_Available data_
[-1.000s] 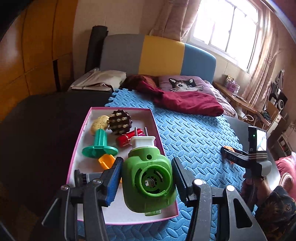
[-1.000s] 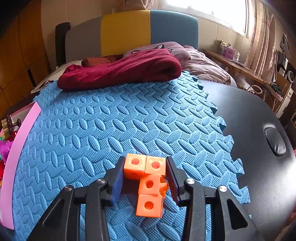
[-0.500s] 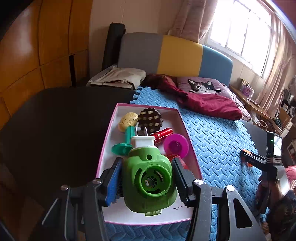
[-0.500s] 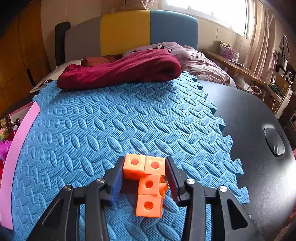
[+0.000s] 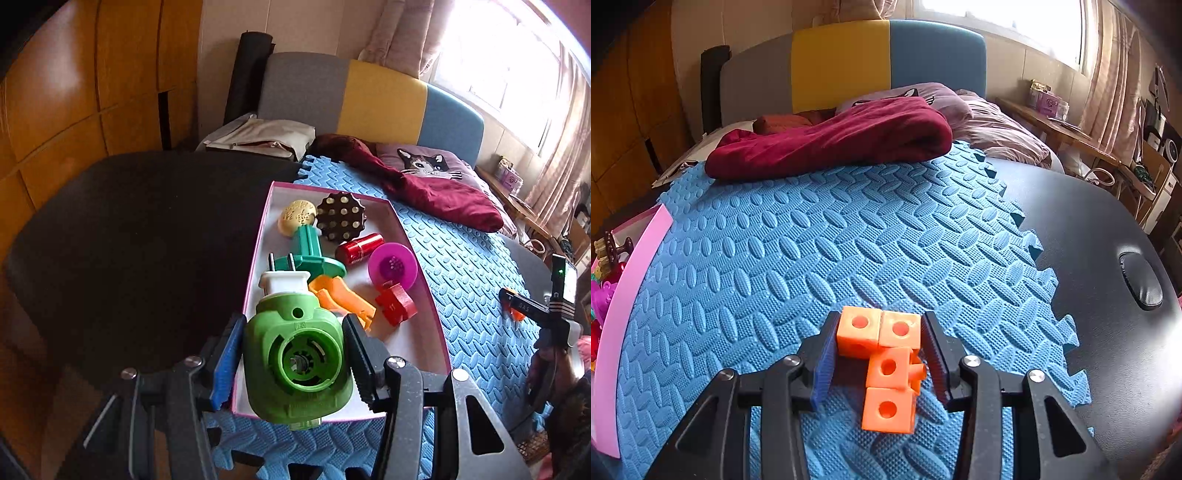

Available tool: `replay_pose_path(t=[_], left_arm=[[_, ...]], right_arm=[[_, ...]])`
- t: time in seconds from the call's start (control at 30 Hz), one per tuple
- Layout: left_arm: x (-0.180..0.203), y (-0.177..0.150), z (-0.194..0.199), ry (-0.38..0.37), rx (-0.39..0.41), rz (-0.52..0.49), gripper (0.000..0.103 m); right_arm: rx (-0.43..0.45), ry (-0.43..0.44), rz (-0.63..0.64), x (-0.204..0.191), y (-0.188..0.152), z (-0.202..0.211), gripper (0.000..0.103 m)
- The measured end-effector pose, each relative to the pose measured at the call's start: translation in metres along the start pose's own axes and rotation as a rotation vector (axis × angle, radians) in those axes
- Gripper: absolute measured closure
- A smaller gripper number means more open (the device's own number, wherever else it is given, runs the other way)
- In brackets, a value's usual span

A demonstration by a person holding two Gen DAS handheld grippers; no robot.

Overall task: Organize rigid objects
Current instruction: 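Drop the green toy into the box with the left gripper while the right holds the cubes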

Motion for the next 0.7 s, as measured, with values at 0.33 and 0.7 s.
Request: replay_pose_path(t=[0.33, 0.7], left_arm=[[-0.004, -0.027, 0.015, -0.092, 0.004, 0.014, 0.049], [0.081, -0.01, -0.011, -0.269, 0.005, -0.129, 0.049]], right_arm=[[0.001, 0.006, -0.002, -0.001, 0.0, 0.001, 0.059], [0.0, 0.02, -0.012, 0.0, -0.001, 0.001, 0.059]])
Point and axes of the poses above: each gripper's, at about its wrist camera, not at the fingertips, and z roughly against the way its jaws point, x to its right, y to its top, the point moved 7 cm from there along -z, roughly the way its jaws point, and after that the axes turned 10 degrees about -z, right-handed, at the moved point
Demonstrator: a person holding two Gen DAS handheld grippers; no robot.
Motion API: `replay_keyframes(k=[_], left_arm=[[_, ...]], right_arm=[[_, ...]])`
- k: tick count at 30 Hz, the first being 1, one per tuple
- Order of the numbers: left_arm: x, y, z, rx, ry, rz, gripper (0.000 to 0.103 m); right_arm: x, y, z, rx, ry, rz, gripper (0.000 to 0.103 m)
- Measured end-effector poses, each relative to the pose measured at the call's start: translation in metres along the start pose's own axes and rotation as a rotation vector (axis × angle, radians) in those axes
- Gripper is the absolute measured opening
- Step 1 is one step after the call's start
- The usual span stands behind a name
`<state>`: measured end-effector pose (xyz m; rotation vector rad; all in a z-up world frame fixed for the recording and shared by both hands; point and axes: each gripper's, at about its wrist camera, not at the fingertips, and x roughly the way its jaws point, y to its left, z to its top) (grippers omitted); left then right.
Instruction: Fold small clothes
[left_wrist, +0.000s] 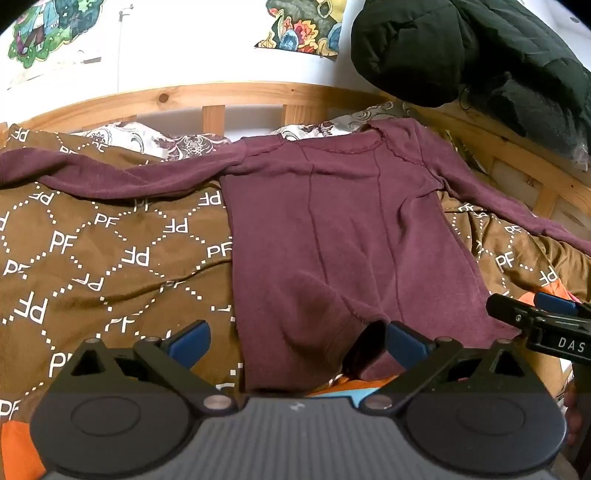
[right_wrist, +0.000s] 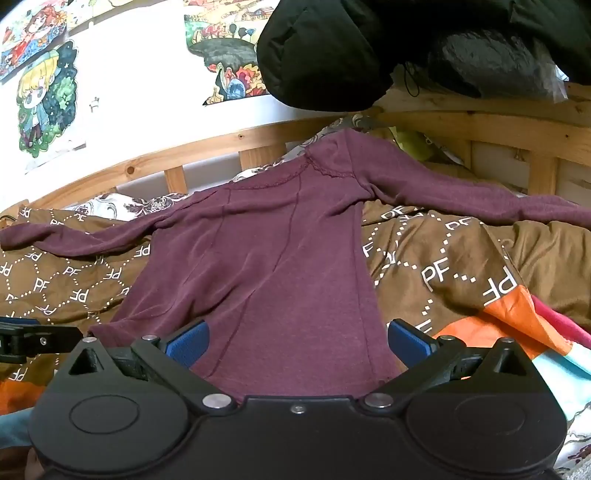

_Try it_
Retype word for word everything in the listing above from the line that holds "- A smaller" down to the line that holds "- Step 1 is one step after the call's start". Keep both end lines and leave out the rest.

_Answer area_
- A smaller gripper number means more open (the device's own number, wherever else it is given, runs the other way)
- In brackets, a value's usual span

A demonstration by a person holding two Gen DAS handheld grippers; no robot.

Overall task: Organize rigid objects
Current instruction: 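Drop the green toy into the box with the left gripper while the right holds the cubes
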
Motion for the next 0.7 s, as measured, with values at 0.33 and 0.7 s.
Request: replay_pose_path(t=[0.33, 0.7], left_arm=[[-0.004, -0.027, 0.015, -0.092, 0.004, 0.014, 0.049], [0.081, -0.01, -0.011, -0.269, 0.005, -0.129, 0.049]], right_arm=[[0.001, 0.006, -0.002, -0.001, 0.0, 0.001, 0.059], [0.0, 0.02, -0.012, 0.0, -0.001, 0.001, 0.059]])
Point and axes of the poses above: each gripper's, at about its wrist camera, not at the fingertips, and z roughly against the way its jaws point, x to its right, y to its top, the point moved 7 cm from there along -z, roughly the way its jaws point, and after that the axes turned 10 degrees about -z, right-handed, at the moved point
Demonstrator: a person holding two Gen DAS handheld grippers; no robot.
Motion API: `replay_keyframes(k=[_], left_arm=[[_, ...]], right_arm=[[_, ...]])`
- k: tick count at 30 Hz, the first being 1, one per tuple
- Order of the numbers: left_arm: x, y, z, rx, ry, rz, gripper (0.000 to 0.103 m); right_arm: x, y, z, rx, ry, rz, gripper (0.000 to 0.103 m)
- Measured end-effector poses, each relative to the pose measured at the call's start: translation in metres along the start pose's own axes and rotation as a rotation vector (axis × angle, radians) in those axes
- Gripper is the absolute measured opening
- Step 1 is one step after the call's start

No additional output will be produced.